Dico era ídolo do Cedro.
Era goleador.
Matador.
Era ídolatrado. Era amado. Festejado.
Dico era aquele tipo que não perdoava: caía na área, ele botava pra dentro.
Era amado por sua torcida e temido pela da Esportiva, o tradicional adversário.
Na rua era abraçado por seus torcedores, requisitado por fãs para autógrafos e fotos e era tão adorado que até presentes recebia de vez em quando. Do outro lado, embora olhado com natural antipatia, gozava de respeito e de merecida admiração pelas inegáveis virtudes que só um grande centroavante possui.
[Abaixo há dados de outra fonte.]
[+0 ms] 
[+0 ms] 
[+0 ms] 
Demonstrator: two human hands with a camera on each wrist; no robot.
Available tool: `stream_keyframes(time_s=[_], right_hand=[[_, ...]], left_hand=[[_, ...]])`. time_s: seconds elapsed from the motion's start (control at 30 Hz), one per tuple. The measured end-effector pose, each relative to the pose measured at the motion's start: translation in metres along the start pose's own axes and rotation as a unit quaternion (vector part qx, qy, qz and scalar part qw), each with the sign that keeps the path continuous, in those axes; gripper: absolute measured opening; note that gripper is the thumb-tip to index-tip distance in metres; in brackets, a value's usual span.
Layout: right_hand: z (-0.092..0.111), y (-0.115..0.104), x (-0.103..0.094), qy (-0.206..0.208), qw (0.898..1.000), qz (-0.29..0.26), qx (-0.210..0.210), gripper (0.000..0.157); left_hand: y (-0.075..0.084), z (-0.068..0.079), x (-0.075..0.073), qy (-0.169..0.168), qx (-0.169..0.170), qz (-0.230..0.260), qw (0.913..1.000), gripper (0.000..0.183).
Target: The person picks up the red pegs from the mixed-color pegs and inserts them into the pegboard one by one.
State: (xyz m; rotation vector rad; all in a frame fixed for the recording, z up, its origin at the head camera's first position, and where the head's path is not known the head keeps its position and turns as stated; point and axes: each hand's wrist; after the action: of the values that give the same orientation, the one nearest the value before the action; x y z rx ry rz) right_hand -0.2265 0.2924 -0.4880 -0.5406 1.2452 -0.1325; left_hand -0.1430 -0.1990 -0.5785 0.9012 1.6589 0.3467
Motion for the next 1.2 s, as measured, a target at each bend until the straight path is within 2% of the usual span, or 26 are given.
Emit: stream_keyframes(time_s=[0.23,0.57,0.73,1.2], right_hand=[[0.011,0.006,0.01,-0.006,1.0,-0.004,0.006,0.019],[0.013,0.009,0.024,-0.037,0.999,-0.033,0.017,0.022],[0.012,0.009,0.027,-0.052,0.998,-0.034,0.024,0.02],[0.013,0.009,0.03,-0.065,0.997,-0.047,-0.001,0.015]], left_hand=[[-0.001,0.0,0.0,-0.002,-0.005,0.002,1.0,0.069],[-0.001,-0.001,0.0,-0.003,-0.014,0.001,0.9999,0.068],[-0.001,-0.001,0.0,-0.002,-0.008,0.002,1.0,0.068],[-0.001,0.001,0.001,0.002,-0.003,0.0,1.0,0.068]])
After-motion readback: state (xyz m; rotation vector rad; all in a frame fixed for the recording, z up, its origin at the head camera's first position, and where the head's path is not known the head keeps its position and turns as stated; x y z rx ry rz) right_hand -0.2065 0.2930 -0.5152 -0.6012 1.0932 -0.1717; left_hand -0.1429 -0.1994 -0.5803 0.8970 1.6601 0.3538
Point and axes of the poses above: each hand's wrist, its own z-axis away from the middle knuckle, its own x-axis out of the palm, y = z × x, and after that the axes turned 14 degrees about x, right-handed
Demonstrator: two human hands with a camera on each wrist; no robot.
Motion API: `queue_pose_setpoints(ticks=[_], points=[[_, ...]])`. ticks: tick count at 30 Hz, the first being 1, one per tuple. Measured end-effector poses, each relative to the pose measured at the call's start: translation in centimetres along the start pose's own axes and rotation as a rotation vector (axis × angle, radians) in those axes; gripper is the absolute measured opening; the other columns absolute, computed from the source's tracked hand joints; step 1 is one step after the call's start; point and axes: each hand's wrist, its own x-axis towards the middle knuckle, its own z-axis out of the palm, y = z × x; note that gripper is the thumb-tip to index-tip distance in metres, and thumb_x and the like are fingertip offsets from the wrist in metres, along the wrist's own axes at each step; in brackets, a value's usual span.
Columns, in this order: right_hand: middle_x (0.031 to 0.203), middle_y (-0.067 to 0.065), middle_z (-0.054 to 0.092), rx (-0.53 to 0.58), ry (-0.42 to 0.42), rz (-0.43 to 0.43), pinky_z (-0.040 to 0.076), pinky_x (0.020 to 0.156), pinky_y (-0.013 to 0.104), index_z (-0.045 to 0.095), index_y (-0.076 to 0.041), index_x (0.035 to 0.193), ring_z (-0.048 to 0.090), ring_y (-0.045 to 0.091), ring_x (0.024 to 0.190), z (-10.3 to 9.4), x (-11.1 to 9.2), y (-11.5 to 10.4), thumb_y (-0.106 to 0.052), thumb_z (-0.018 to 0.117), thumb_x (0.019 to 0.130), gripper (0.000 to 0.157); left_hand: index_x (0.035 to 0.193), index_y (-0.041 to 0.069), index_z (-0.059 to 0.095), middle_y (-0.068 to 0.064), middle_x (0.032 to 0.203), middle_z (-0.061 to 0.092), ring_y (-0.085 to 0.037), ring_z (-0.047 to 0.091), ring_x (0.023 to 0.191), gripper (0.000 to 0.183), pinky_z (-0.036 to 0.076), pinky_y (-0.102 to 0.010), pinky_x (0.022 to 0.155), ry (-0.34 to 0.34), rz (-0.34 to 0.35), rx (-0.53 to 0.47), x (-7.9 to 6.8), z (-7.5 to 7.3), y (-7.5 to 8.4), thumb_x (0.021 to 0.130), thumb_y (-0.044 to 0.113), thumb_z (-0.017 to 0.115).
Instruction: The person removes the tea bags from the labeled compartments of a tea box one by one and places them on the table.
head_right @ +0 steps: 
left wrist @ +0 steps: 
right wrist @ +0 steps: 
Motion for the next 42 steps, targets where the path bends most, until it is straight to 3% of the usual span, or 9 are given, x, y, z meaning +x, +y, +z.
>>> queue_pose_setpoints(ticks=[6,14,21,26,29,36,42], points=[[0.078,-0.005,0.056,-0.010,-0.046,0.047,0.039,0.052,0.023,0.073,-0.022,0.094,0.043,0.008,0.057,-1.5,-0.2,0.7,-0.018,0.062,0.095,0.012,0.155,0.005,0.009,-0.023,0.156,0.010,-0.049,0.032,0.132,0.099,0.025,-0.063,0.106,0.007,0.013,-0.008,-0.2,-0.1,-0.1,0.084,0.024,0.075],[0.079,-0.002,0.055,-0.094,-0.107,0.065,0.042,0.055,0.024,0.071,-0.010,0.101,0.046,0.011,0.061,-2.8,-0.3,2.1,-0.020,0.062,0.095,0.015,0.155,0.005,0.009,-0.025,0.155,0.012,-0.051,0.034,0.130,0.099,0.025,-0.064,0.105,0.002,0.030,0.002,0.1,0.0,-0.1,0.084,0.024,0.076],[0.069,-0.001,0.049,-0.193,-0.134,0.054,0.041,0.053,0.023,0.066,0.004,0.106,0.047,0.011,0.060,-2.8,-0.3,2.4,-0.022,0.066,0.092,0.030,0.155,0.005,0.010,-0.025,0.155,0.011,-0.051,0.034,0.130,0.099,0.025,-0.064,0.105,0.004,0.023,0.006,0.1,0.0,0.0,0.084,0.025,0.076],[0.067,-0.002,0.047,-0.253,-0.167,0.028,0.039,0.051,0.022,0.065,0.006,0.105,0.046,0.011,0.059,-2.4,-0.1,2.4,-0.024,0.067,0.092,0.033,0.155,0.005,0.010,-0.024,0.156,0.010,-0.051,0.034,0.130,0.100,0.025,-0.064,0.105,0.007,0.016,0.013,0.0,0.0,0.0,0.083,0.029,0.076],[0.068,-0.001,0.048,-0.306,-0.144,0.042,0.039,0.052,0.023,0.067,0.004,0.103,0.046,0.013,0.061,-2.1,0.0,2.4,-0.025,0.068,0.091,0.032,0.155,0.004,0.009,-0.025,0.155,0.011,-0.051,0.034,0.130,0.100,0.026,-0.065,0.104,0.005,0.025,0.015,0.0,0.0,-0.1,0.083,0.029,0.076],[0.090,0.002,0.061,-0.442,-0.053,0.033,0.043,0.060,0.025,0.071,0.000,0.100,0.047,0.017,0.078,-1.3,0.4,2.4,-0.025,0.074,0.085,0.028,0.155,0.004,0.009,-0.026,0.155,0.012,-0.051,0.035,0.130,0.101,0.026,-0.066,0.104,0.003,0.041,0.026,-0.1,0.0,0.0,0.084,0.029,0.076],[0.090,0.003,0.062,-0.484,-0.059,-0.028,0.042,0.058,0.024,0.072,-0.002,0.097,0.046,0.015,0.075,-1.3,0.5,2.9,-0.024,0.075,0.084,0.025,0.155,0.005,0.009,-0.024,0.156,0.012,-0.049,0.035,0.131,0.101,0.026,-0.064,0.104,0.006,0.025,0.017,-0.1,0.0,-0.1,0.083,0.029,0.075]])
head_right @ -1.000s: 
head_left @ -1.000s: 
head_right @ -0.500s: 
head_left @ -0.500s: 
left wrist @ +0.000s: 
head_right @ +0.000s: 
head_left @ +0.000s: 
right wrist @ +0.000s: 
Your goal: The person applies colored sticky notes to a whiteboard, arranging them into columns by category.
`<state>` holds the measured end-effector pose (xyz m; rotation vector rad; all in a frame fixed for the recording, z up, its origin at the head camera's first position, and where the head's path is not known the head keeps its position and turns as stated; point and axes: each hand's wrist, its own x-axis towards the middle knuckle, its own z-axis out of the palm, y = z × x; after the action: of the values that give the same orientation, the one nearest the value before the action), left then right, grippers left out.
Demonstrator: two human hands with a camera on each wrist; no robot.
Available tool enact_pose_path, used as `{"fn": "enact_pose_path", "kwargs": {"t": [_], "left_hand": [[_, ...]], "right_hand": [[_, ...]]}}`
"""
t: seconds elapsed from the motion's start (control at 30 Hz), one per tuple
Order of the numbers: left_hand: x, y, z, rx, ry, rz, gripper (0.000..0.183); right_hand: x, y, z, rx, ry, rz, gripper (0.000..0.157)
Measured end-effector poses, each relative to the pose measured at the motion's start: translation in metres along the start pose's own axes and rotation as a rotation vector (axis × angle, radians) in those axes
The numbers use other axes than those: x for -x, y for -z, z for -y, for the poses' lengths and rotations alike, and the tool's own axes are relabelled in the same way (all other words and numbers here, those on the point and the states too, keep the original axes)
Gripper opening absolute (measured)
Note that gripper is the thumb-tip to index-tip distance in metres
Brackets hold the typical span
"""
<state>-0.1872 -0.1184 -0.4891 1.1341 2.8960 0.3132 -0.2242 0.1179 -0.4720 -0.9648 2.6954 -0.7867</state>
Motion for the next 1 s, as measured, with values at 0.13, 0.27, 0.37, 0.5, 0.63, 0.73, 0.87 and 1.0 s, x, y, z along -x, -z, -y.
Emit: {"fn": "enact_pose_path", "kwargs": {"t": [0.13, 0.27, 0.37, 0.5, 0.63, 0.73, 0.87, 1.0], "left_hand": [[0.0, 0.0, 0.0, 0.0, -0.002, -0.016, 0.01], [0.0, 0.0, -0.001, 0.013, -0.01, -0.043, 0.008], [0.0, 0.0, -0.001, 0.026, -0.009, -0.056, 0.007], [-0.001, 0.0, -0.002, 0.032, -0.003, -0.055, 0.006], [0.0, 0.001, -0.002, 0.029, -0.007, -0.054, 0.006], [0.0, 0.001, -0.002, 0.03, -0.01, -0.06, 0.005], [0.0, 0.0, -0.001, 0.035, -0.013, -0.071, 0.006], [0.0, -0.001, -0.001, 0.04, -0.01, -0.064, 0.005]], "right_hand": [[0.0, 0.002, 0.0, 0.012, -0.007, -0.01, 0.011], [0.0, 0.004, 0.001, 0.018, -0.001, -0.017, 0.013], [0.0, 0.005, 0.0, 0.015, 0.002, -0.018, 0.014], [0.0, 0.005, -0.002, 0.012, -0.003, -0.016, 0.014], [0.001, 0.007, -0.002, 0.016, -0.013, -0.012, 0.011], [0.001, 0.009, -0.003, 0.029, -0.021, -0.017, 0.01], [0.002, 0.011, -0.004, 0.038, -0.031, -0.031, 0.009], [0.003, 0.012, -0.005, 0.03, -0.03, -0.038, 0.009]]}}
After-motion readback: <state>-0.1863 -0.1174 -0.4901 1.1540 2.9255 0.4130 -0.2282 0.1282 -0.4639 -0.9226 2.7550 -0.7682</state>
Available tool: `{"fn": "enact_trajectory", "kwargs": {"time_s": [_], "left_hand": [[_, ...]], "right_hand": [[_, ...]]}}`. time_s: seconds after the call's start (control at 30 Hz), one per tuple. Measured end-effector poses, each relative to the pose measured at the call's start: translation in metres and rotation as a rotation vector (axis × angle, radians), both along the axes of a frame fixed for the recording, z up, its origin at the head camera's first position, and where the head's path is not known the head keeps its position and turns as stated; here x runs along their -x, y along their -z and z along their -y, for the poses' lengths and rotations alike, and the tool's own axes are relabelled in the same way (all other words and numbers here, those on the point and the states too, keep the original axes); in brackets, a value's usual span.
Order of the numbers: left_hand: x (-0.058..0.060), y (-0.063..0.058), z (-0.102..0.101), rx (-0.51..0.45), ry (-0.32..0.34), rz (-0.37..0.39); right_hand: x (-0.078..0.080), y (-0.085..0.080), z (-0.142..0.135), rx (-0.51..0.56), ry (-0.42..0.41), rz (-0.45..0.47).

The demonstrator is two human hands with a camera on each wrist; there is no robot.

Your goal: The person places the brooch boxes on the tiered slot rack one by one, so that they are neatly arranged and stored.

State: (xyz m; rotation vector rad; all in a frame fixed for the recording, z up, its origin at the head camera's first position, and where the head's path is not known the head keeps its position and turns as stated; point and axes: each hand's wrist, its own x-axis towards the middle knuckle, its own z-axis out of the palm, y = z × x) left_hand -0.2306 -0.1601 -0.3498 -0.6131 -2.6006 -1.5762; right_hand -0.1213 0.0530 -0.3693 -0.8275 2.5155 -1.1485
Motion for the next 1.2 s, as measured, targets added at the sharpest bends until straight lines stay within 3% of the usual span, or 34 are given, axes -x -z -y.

Dico empilhava gols e nunca deixava de marcar especialmente nos clássicos infligindo uma cruel sina de derrotas e humilhações para o arquirrival.
Essa virtude não poderia deixar de ser notada pelo futebol do exterior e, como se sabe, no mundo do futebol, o dinheiro manda, Dico acabou sendo negociado com um gigante europeu.
Mas, sabe como é, jogador brasileiro nem sempre se adapta bem a outro país, outra cultura e Dico não repetiu o sucesso no Velho Continente.
Não demorou muito para começar a manifestar desejo de voltar a seu país.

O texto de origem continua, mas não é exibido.